### To do:
Keep each line of the material that includes "vase", and leave out the rest.
─── Materials provided
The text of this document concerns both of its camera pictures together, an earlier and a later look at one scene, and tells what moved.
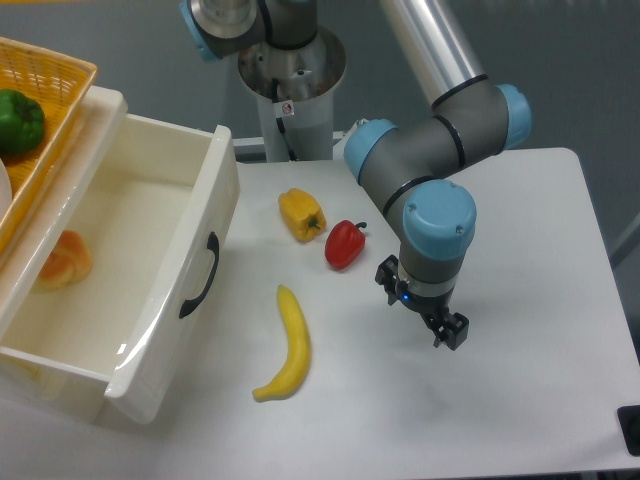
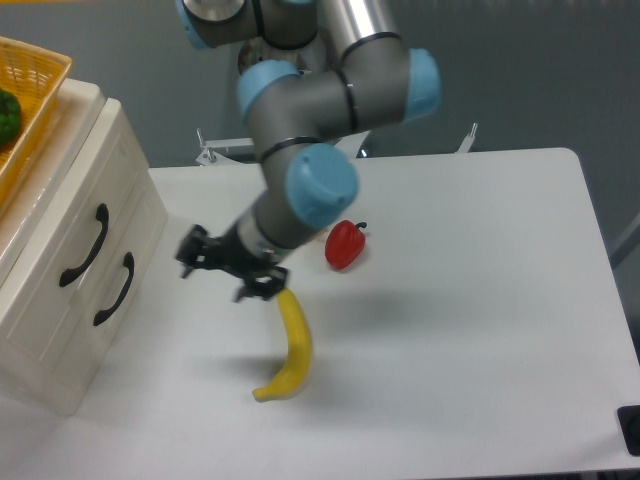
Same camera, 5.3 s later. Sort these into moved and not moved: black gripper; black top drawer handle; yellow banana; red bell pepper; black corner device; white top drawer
Moved: white top drawer; black top drawer handle; black gripper
Not moved: red bell pepper; black corner device; yellow banana
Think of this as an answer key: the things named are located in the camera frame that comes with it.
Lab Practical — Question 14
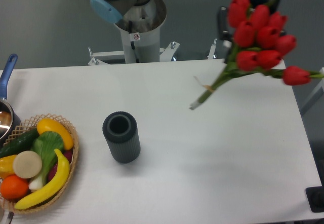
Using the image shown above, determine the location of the woven wicker basket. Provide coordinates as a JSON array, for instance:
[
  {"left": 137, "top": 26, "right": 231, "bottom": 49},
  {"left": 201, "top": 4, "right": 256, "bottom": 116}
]
[{"left": 1, "top": 114, "right": 79, "bottom": 214}]

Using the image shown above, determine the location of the yellow bell pepper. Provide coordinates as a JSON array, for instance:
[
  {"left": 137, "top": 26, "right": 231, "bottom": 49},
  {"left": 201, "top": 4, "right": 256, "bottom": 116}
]
[{"left": 0, "top": 155, "right": 17, "bottom": 179}]

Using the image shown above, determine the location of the white frame at right edge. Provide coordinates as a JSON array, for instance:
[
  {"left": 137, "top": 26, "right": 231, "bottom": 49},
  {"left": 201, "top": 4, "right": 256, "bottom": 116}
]
[{"left": 299, "top": 79, "right": 323, "bottom": 117}]

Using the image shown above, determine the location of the orange fruit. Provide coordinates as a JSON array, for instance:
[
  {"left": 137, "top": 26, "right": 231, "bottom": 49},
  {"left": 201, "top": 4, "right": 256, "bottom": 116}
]
[{"left": 1, "top": 175, "right": 29, "bottom": 200}]

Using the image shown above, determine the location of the yellow banana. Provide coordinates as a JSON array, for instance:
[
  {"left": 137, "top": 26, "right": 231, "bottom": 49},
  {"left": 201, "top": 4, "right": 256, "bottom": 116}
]
[{"left": 14, "top": 149, "right": 70, "bottom": 210}]

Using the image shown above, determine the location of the purple red vegetable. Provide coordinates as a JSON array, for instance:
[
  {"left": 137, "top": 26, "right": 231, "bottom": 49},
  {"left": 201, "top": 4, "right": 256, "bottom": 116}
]
[{"left": 47, "top": 150, "right": 73, "bottom": 182}]

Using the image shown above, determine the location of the beige round slice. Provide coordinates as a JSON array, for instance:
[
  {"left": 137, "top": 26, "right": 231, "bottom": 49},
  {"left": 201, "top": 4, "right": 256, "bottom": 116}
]
[{"left": 13, "top": 151, "right": 43, "bottom": 179}]

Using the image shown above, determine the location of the black box at table edge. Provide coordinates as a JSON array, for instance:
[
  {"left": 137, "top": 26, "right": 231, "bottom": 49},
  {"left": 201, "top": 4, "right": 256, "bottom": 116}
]
[{"left": 305, "top": 186, "right": 323, "bottom": 213}]

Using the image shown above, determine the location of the green cucumber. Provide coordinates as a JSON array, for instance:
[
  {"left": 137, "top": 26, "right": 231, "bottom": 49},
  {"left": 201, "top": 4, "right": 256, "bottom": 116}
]
[{"left": 1, "top": 128, "right": 39, "bottom": 158}]

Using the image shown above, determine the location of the green bok choy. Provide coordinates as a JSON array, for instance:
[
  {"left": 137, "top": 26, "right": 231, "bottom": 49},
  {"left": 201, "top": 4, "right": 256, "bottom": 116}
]
[{"left": 29, "top": 131, "right": 64, "bottom": 192}]

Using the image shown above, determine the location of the red tulip bouquet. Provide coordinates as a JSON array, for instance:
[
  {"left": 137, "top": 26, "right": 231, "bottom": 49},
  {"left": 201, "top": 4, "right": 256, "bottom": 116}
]
[{"left": 190, "top": 0, "right": 323, "bottom": 110}]

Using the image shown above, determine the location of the grey ribbed vase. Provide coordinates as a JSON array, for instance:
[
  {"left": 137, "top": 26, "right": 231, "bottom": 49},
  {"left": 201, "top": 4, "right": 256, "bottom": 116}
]
[{"left": 102, "top": 111, "right": 141, "bottom": 163}]

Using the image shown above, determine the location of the blue handled saucepan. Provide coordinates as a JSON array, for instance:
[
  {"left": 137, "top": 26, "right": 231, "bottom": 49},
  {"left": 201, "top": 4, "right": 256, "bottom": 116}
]
[{"left": 1, "top": 54, "right": 21, "bottom": 147}]

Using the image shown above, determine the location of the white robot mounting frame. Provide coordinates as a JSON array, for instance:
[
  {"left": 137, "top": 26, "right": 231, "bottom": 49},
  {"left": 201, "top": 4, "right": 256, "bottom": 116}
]
[{"left": 88, "top": 27, "right": 217, "bottom": 65}]

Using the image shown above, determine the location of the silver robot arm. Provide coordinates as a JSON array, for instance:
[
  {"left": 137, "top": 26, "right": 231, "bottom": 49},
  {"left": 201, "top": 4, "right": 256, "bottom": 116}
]
[{"left": 90, "top": 0, "right": 280, "bottom": 59}]

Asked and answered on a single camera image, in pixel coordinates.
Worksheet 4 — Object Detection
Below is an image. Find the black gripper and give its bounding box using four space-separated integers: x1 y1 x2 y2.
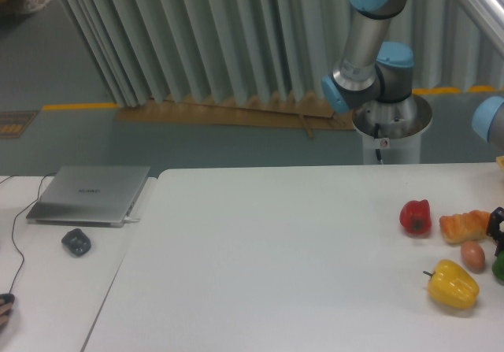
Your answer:
486 207 504 257

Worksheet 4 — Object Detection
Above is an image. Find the green bell pepper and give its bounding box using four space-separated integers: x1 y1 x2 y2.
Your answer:
491 250 504 282

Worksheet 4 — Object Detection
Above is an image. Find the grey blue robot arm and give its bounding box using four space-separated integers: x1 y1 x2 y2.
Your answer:
321 0 503 165

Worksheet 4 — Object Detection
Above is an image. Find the yellow bell pepper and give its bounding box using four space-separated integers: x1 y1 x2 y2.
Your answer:
423 259 480 310

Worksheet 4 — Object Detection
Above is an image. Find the wooden basket edge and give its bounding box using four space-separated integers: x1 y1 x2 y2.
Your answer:
495 156 504 171

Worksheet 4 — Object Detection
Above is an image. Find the red bell pepper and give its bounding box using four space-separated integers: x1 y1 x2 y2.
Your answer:
399 199 432 235

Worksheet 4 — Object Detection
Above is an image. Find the person's hand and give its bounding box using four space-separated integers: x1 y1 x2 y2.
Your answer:
0 300 13 329

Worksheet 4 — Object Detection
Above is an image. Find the brown egg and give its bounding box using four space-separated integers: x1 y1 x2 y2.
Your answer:
461 241 485 272

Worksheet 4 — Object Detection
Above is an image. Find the braided bread loaf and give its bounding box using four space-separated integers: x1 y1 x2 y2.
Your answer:
439 210 491 244

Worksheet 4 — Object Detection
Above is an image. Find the cardboard sheet on floor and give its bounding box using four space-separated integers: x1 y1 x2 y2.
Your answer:
115 91 354 139

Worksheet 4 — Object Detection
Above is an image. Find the grey pleated curtain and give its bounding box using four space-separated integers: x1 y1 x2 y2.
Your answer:
46 0 504 106

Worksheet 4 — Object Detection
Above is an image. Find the silver laptop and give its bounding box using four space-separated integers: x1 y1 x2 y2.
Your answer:
26 165 150 226

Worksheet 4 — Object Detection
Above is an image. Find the black computer mouse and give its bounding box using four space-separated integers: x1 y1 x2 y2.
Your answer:
0 293 16 306

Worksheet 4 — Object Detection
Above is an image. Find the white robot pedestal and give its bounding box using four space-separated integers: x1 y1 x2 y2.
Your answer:
352 94 432 165

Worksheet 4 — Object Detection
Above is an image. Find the black cable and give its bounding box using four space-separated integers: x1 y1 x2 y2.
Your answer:
0 170 60 295

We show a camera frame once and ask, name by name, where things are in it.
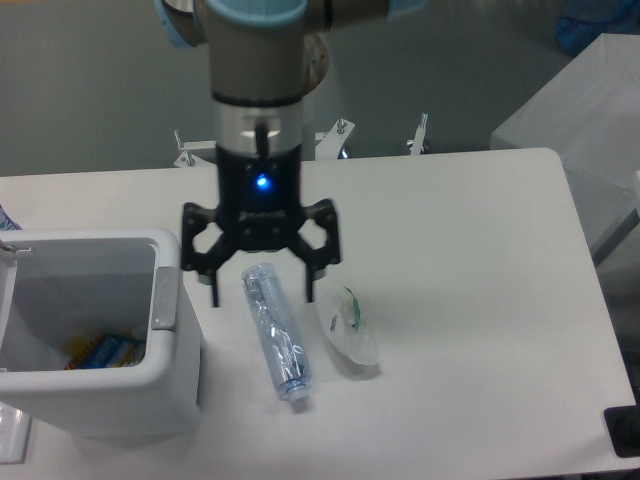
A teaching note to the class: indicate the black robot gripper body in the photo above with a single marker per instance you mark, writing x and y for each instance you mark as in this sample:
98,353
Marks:
259,168

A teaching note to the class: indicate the white push-lid trash can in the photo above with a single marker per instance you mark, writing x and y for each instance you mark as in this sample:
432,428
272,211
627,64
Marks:
63,287

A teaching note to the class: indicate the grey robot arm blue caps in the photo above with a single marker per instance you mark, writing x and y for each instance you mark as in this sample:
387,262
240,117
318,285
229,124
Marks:
262,64

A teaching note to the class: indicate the crumpled clear plastic wrapper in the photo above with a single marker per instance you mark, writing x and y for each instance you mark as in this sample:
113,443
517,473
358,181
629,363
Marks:
345,324

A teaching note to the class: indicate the crushed clear plastic bottle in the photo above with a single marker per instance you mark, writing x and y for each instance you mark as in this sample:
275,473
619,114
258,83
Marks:
284,354

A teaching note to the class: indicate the blue yellow packet in bin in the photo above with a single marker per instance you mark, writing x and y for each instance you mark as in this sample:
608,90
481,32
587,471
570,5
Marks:
107,351

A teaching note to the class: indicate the blue patterned packet at left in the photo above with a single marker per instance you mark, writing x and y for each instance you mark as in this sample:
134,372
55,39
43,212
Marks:
6,222

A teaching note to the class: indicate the clear plastic sheet lower left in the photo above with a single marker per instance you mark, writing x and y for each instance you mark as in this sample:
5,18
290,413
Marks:
15,427

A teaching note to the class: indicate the grey covered side table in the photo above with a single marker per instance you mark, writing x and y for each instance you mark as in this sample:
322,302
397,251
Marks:
589,115

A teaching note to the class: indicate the blue object top right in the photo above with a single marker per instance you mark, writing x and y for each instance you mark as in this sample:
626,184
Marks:
582,22

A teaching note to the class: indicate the black clamp at table edge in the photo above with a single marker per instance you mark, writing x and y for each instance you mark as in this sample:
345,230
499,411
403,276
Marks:
623,427

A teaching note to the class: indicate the white metal base frame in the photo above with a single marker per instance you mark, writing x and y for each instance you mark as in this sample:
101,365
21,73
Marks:
330,144

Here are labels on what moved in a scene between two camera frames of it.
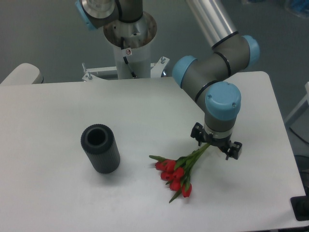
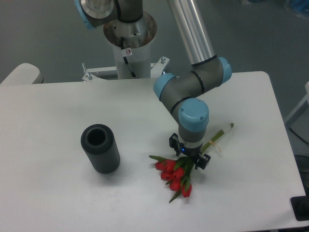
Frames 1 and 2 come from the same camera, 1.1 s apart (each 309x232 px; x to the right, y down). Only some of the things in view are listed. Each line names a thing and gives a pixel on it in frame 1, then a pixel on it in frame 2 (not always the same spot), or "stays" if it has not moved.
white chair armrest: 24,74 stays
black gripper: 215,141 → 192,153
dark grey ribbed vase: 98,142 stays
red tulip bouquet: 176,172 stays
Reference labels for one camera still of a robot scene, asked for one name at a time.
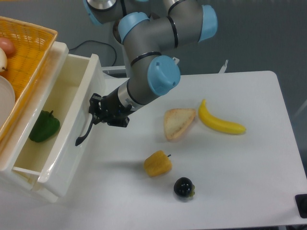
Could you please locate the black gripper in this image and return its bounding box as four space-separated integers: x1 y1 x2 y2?
89 93 130 127

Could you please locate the white top drawer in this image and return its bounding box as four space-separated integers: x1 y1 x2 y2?
12 54 105 203

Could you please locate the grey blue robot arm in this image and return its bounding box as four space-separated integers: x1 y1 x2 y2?
84 0 218 127

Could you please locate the white drawer cabinet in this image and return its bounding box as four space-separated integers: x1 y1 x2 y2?
0 42 69 203

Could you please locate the green bell pepper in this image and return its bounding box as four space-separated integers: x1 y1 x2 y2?
29 110 60 143

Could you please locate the toast bread slice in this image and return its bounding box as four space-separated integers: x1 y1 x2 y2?
164 108 196 140

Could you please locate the yellow bell pepper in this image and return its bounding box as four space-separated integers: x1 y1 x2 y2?
143 150 172 177

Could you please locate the white plate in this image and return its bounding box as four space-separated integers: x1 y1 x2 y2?
0 76 15 127

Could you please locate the orange woven basket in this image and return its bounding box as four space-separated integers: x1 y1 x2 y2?
0 16 58 139

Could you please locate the white onion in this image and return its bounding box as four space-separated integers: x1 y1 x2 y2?
0 48 8 72

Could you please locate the red onion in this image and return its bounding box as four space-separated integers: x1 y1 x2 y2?
0 37 16 57

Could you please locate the dark purple eggplant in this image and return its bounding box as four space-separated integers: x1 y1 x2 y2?
173 177 195 198

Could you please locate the yellow banana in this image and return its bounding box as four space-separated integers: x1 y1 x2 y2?
198 99 246 135

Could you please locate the black device at edge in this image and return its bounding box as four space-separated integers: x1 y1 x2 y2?
295 194 307 219

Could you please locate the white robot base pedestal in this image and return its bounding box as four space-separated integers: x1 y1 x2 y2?
102 20 133 78

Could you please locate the black cable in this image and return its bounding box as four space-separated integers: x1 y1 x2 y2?
69 39 118 67

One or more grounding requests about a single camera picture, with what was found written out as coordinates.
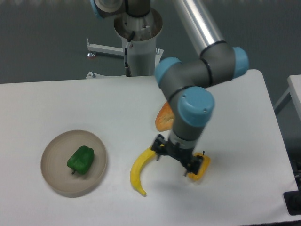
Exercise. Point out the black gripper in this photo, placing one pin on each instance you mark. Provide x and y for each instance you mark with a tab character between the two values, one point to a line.
191	163

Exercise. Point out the green bell pepper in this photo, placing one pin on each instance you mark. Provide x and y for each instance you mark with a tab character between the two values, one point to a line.
81	160

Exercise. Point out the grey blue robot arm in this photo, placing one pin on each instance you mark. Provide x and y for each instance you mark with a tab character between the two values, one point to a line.
183	85

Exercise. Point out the yellow orange bell pepper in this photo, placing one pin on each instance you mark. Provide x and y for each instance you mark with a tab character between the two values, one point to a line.
203	167

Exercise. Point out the beige round plate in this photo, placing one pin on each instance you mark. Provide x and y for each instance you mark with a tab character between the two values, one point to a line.
59	176

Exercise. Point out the triangular golden pastry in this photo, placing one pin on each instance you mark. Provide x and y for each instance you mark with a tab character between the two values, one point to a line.
165	118

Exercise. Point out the yellow banana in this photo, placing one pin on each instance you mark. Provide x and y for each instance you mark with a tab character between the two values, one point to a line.
135	173

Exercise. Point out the black device at edge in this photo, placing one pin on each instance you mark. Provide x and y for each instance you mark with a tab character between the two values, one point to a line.
293	202

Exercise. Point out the white side table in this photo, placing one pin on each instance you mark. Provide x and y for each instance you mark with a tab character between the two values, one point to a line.
293	92

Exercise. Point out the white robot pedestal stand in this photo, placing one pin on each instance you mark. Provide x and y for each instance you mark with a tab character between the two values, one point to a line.
138	37

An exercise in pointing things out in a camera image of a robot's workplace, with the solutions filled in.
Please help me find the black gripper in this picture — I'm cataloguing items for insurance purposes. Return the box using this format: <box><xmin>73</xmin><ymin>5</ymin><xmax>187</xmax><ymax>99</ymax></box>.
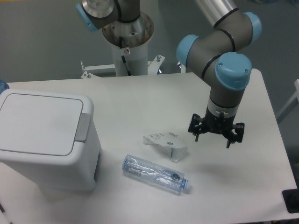
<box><xmin>188</xmin><ymin>108</ymin><xmax>245</xmax><ymax>148</ymax></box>

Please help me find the white push-lid trash can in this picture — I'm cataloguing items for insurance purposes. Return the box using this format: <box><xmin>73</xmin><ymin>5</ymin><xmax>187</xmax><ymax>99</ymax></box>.
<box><xmin>0</xmin><ymin>89</ymin><xmax>101</xmax><ymax>190</ymax></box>

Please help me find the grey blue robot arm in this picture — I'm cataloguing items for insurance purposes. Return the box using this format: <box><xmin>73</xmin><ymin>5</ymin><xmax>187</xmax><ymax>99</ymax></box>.
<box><xmin>76</xmin><ymin>0</ymin><xmax>262</xmax><ymax>146</ymax></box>

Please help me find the crumpled white paper carton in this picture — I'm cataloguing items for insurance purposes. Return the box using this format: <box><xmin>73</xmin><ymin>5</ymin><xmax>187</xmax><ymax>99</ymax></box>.
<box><xmin>143</xmin><ymin>132</ymin><xmax>188</xmax><ymax>163</ymax></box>

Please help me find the crushed clear plastic bottle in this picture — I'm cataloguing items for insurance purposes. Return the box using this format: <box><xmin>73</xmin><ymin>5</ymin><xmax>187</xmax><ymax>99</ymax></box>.
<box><xmin>121</xmin><ymin>154</ymin><xmax>192</xmax><ymax>195</ymax></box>

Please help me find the black box at table edge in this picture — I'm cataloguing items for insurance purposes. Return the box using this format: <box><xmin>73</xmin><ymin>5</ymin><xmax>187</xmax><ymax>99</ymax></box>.
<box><xmin>282</xmin><ymin>189</ymin><xmax>299</xmax><ymax>214</ymax></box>

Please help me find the blue bottle cap at left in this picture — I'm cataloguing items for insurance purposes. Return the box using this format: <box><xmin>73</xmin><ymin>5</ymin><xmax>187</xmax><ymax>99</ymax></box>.
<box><xmin>0</xmin><ymin>79</ymin><xmax>10</xmax><ymax>94</ymax></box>

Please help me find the white frame at right edge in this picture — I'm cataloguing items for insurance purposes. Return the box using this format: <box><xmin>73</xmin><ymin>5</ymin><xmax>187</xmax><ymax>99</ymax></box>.
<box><xmin>276</xmin><ymin>79</ymin><xmax>299</xmax><ymax>124</ymax></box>

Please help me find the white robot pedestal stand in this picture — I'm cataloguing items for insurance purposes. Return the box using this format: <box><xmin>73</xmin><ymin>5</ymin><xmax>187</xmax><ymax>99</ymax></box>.
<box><xmin>81</xmin><ymin>12</ymin><xmax>165</xmax><ymax>78</ymax></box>

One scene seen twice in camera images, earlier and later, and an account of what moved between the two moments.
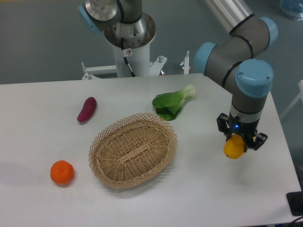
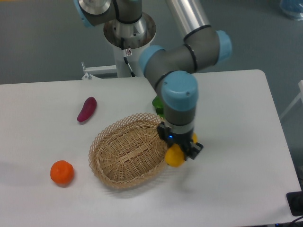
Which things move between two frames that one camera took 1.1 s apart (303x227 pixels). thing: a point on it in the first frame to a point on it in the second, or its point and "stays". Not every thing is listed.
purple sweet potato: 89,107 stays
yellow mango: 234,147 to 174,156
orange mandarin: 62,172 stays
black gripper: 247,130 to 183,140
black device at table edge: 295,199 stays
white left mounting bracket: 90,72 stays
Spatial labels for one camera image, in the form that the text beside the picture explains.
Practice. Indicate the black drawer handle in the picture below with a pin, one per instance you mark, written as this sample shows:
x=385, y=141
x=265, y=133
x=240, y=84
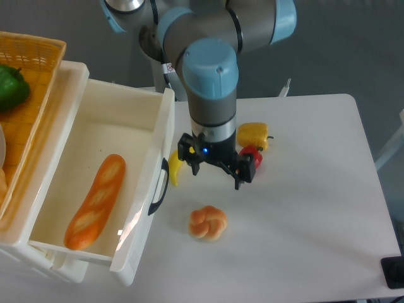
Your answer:
x=161, y=188

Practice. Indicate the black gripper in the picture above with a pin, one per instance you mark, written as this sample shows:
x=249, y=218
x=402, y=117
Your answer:
x=221, y=154

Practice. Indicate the yellow bell pepper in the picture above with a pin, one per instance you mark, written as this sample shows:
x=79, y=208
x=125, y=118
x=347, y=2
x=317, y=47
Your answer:
x=253, y=133

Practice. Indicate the red bell pepper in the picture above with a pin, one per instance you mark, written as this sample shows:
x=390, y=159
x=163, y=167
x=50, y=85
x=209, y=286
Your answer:
x=255, y=151

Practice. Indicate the white bracket behind table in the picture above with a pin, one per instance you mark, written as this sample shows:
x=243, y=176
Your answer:
x=285, y=90

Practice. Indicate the yellow wicker basket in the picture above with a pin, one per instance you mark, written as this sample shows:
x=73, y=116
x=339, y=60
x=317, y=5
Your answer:
x=39, y=59

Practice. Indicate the white drawer cabinet frame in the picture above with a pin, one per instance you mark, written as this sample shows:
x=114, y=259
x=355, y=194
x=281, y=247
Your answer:
x=17, y=255

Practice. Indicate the knotted bread roll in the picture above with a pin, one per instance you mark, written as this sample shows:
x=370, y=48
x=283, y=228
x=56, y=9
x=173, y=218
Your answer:
x=207, y=223

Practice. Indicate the orange baguette loaf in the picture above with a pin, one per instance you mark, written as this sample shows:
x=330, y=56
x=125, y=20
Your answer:
x=90, y=219

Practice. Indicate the white top drawer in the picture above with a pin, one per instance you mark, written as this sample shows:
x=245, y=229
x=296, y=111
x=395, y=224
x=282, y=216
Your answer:
x=121, y=127

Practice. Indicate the black device at table edge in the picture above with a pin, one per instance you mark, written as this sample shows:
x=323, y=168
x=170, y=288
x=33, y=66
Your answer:
x=393, y=271

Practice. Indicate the white plate in basket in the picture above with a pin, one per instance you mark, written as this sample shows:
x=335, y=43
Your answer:
x=2, y=147

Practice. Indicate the green bell pepper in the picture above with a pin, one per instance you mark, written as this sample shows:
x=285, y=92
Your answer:
x=14, y=89

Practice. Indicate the yellow banana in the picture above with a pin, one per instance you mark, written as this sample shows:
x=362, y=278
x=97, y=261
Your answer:
x=175, y=165

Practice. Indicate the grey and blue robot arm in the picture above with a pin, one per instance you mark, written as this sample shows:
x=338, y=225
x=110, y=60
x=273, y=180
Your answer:
x=203, y=52

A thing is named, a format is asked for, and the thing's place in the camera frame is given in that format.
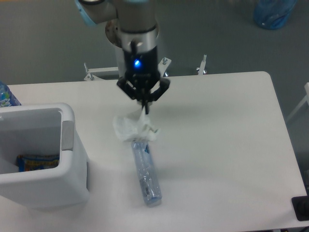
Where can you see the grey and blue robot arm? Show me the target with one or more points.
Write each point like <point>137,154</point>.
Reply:
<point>138,34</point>

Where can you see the white tissue paper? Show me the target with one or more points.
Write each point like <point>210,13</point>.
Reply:
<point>136,125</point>

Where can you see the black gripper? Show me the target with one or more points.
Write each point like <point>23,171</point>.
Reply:
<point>140,77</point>

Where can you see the black device at table corner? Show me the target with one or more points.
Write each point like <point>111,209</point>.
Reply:
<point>301,207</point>

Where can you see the clear plastic bottle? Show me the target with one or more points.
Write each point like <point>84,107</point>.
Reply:
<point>150,187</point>

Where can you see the blue labelled bottle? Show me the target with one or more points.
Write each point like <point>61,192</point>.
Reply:
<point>7,98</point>

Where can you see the blue snack wrapper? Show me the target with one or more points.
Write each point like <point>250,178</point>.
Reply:
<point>27,163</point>

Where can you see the white frame at right edge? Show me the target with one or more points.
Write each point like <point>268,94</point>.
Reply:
──────
### Output:
Using the image shown above, determine the location of the grey ribbed vase. Provide coordinates as a JSON array, for instance:
dark grey ribbed vase: 98,142 stays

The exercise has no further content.